Jelang Suksesi Panglima TNI, Imparsial Minta Jokowi Tidak Pragmatis
Indonesian Human Rights Monitor (Imparsial) menyoroti pendekatan politis yang digunakan dalam proses pergantian Panglima TNI.
Diketahui dalam dua bulan ke depan Jenderal Andika Perkasa bakal pensiun, sehingga posisinya sebagai Panglima TNI harus ada penggantinya.
Direktur Imparsial Gufron Mabruri menjelaskan proses pergantian Panglima TNI seharusnya menggunakan pendekatan legal-substantif alih-alih pendekatan pragmatis-politis.

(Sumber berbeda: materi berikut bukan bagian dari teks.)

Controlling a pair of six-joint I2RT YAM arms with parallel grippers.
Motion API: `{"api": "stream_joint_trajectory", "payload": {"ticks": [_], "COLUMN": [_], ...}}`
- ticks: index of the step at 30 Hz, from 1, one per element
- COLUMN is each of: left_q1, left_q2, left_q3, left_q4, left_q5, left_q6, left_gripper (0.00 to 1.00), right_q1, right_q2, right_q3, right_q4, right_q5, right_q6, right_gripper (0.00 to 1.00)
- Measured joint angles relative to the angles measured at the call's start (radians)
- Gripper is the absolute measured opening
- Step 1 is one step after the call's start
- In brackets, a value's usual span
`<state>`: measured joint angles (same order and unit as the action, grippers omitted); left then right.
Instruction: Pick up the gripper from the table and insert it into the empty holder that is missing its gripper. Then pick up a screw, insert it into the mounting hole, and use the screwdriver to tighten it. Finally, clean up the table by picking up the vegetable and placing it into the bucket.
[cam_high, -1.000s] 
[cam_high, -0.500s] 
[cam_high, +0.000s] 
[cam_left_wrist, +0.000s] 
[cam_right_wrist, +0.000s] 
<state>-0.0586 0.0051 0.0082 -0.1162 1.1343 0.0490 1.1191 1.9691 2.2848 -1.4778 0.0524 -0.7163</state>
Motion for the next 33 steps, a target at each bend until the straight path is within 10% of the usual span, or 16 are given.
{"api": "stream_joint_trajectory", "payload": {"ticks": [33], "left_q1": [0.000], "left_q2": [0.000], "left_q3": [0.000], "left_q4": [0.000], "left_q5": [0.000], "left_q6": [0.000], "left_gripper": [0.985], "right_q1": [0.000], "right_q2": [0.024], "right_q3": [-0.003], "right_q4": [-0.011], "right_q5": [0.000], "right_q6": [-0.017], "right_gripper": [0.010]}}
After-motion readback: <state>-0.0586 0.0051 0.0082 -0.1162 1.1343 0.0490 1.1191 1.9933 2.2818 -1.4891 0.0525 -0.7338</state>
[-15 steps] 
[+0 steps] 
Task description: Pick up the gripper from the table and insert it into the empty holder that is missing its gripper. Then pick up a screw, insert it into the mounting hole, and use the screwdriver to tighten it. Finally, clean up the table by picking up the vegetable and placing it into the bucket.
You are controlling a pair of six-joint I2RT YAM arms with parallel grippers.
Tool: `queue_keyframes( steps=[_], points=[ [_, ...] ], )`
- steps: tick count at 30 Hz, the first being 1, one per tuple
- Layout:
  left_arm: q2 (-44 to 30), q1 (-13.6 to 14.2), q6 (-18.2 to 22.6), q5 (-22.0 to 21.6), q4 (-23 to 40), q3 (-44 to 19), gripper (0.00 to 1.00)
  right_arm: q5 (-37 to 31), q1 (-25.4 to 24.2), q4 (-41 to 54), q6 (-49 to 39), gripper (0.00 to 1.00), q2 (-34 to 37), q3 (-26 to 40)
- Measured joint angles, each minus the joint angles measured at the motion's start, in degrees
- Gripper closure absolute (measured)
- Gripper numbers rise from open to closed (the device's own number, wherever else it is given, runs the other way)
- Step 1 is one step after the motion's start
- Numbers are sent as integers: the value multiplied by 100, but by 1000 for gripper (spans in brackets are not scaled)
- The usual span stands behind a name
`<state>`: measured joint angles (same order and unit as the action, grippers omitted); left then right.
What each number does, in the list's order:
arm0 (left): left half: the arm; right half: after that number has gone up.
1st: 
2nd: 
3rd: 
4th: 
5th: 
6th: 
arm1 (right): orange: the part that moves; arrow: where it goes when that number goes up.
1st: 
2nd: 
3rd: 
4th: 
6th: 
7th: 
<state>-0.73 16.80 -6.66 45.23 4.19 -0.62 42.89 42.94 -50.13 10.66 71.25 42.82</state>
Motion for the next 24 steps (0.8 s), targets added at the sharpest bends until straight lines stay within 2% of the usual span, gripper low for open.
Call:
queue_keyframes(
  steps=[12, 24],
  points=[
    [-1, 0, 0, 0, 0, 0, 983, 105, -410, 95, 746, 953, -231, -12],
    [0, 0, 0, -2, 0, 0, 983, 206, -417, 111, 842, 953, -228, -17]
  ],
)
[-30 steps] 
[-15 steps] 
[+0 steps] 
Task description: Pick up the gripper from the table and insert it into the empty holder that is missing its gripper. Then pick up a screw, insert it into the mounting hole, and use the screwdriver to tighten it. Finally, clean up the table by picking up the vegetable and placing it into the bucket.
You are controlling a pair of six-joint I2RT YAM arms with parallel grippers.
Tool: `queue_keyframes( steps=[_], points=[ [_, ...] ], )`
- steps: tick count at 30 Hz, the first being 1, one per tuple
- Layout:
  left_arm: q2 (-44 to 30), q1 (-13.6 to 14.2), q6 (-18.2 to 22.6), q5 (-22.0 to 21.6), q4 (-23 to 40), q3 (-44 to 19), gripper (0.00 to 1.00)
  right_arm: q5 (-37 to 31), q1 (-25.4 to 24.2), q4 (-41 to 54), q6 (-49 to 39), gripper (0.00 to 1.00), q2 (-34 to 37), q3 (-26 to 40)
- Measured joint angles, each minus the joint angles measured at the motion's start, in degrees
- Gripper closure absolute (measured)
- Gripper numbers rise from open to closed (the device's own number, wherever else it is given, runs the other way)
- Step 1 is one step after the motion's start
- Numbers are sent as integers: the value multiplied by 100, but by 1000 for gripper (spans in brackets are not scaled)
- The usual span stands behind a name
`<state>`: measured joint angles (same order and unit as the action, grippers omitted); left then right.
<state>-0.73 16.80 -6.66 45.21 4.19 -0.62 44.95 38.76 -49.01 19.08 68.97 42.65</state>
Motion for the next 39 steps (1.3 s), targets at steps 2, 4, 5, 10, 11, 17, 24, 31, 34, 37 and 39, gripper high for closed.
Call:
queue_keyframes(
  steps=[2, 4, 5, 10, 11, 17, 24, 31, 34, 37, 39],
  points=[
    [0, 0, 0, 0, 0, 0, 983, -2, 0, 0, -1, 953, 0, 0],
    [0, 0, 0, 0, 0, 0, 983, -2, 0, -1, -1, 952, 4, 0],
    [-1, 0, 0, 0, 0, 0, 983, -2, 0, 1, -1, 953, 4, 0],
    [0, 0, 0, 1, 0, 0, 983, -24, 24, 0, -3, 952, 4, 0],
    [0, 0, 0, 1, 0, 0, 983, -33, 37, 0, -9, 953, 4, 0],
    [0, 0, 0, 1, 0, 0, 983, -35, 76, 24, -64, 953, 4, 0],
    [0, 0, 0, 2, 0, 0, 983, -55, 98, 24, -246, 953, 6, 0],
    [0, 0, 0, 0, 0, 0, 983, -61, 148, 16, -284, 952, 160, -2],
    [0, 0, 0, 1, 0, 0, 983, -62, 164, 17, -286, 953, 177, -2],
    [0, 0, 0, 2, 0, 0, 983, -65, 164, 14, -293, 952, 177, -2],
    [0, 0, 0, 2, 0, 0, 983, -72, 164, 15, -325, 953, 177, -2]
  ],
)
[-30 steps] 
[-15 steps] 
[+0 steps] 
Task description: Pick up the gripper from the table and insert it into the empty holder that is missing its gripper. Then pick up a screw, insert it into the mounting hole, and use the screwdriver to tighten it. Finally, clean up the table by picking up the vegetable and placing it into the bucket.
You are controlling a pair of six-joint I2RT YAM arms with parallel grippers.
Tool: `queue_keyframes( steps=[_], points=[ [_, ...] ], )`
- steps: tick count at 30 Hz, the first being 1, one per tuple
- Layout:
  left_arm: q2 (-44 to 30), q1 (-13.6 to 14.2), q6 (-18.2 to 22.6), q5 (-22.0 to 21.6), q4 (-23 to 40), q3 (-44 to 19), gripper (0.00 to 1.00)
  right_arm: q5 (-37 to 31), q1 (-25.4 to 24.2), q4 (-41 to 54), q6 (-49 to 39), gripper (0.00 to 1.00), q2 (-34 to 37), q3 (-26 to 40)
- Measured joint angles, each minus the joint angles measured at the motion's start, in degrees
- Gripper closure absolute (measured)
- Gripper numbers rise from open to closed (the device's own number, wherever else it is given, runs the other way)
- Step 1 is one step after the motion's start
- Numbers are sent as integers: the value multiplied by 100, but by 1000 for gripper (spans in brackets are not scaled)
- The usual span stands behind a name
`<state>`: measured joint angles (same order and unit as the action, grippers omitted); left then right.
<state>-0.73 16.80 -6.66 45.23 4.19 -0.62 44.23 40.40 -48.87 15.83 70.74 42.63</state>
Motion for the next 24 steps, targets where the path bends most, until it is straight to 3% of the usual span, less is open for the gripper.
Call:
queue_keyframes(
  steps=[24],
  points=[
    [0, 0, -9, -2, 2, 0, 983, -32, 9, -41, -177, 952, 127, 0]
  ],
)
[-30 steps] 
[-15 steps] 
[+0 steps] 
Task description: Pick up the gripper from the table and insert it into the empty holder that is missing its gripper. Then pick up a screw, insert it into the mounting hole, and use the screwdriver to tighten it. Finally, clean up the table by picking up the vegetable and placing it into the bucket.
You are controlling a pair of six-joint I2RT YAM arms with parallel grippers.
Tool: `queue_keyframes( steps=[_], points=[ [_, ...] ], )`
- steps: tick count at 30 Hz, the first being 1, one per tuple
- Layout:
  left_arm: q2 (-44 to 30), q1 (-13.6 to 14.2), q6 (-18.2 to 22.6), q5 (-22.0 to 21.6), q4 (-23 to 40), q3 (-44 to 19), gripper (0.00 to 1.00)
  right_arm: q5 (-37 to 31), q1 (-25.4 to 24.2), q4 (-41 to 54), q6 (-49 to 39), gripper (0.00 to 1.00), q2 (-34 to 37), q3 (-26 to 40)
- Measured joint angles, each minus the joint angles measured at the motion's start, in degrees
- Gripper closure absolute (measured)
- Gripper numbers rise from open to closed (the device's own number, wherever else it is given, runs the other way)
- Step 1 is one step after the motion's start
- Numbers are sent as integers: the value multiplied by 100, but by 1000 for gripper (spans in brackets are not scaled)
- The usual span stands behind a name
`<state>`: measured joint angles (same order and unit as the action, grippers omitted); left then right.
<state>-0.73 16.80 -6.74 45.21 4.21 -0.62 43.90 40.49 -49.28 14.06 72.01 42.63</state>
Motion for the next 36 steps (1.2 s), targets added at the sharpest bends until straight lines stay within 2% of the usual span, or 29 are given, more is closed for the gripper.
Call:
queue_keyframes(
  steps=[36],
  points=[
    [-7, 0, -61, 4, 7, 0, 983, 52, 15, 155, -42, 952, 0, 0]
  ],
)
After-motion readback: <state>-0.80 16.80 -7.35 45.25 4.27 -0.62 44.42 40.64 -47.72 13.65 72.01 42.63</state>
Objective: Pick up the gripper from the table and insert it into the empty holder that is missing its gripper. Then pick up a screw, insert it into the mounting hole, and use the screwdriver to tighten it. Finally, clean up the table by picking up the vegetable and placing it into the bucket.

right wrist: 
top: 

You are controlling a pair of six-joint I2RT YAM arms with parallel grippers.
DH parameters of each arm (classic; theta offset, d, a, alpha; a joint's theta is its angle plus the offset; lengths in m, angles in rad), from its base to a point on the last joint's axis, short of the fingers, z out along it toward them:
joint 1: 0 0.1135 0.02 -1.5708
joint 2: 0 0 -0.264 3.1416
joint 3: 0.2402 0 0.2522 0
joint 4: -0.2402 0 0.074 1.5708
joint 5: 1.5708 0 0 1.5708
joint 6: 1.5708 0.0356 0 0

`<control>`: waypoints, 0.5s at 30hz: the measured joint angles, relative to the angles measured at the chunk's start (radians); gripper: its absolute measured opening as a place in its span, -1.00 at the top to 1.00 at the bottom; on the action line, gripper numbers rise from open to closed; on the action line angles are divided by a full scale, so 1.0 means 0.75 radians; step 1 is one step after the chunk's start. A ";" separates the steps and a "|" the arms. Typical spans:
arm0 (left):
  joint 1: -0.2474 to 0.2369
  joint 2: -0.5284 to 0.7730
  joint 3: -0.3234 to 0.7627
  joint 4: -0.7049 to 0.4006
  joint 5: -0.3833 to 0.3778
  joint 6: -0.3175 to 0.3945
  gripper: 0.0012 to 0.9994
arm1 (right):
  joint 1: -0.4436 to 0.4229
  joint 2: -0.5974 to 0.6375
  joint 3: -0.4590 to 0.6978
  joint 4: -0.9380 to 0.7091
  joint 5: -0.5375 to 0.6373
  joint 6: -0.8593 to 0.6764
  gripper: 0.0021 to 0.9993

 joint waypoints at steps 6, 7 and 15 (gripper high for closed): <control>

Gufron menilai meskipun pergantian Panglima TNI adalah prerogatif Presiden RI, namun pendekatan pragmatis hanya akan mempertimbangkan unsur kedekatan dan kepentingan politis.
"Pendekatan legal [dalam] pola pergantian Panglima TNI mengedepankan rotasi antarmatra di mana panglima TNI dijabat secara bergiliran. Pendekatan substantif adalah pendekatan yang menempatkan proses pergantian Panglima TNI harus dipandang sebagai momentum dalam proses regenerasi di TNI," kata Gufron lewat keterangan tertulis, Selasa (5/10).
Menurutnya, jika pendekatan pragmatis terus digunakan, maka profesionalisme lembaga akan semakin tergerus sehingga agenda reformasi TNI semakin terbengkalai.
Padahal selama ini, Imparsial menilai reformasi yang mestinya dilakukan di internal TNI justru semakin mundur dan menemui jalan buntu. Salah satunya adalah reformasi sistem peradilan militer, restrukturisasi komando territorial dan akuntabilitas TNI dalam pengadaan alutsista maupun operasi.
"Kami menilai lemahnya kontrol sipil terhadap militer menjadi salah satu faktor penyebab mundur dan gagalnya reformasi TNI. Padahal kontrol sipil terhadap militer merupakan syarat yang esensial dalam upaya demokratisasi, terwujudnya profesionalisme militer dan supresmasi sipil," paparnya.
Lebih jauh, ia mengkritik kegagalan reformasi di tubuh TNI ini juga merupakan peran dari Presiden RI Joko Widodo (Jokowi) yang seolah memberikan 'karpet merah' kepada agenda militerisasi sipil. Termasuk kembalinya militer dalam keamanan dalam negeri dalam pembentukan Komponen Cadangan Pertanan Negara (Komcad).
"Kami juga menilai, DPR RI yang memiliki fungsi pengawasan terhadap TNI justru tidak melakukan tugasnya dengan baik. DPR RI gagal melakukan pengawasan dan pengawalan agenda reformasi TNI," kata Gufron.
Ia pun beranggapan parlemen tidak menjalankan fungsi pengawasan itu secara efektif dan maksimal hingga agenda reformasi TNI terus mengalami regresi. Bahkan, parlemen menjadi aktor yang ikut melahirkan undang-undang bermasalah, seperti UU tentang Pengelolaan Sumber Daya Nasional untuk Pertahanan Negara.
"[Padahal UU ini] yang digunakan sebagai landasan hukum bagi Kemhan untuk membentuk Komponen Cadangan Pertahanan Negara dan juga pembiaran adanya operasi militer ilegal yang dijalankan TNI di Papua," katanya.
Gufron pun memaparkan beberapa tahun terakhir ini peran militer dalam ranah sipil justru semakin menguat. Berdasarkan catatan Imparsial, setidaknya terdapat 41 MoU antara TNI dan kementerian dan instansi lain telah dibentuk dalam kerangka pelaksanaan tugas perbantuan TNI (operasi militer selain perang).
MoU ini merupakan salah satu alat legitimasi peran internal TNI dalam ranah sipil dan keamanan dalam negeri.
"Sejumlah praktik perbantuan militer yang dijalankan oleh TNI, seperti pelibatan TNI dalam mengatasi kelompok kriminal bersenjata di Papua, program cetak sawah, pengamanan stasiun, pengamanan kegiatan aksi unjuk rasa, mengatasi terorisme, penanggulangan pandemi Covid-19, pengamanan pertandingan sepak bola dan lain sebagainya," papar Gufron.
Pihaknya melihat puluhan MoU itu bertentangan dengan Pasal ayat (3) UU TNI yang menyebutkan operasi militer selain perang hanya bisa dilakukan jika terdapat keputusan politik negara, dalam hal ini keputusan presiden.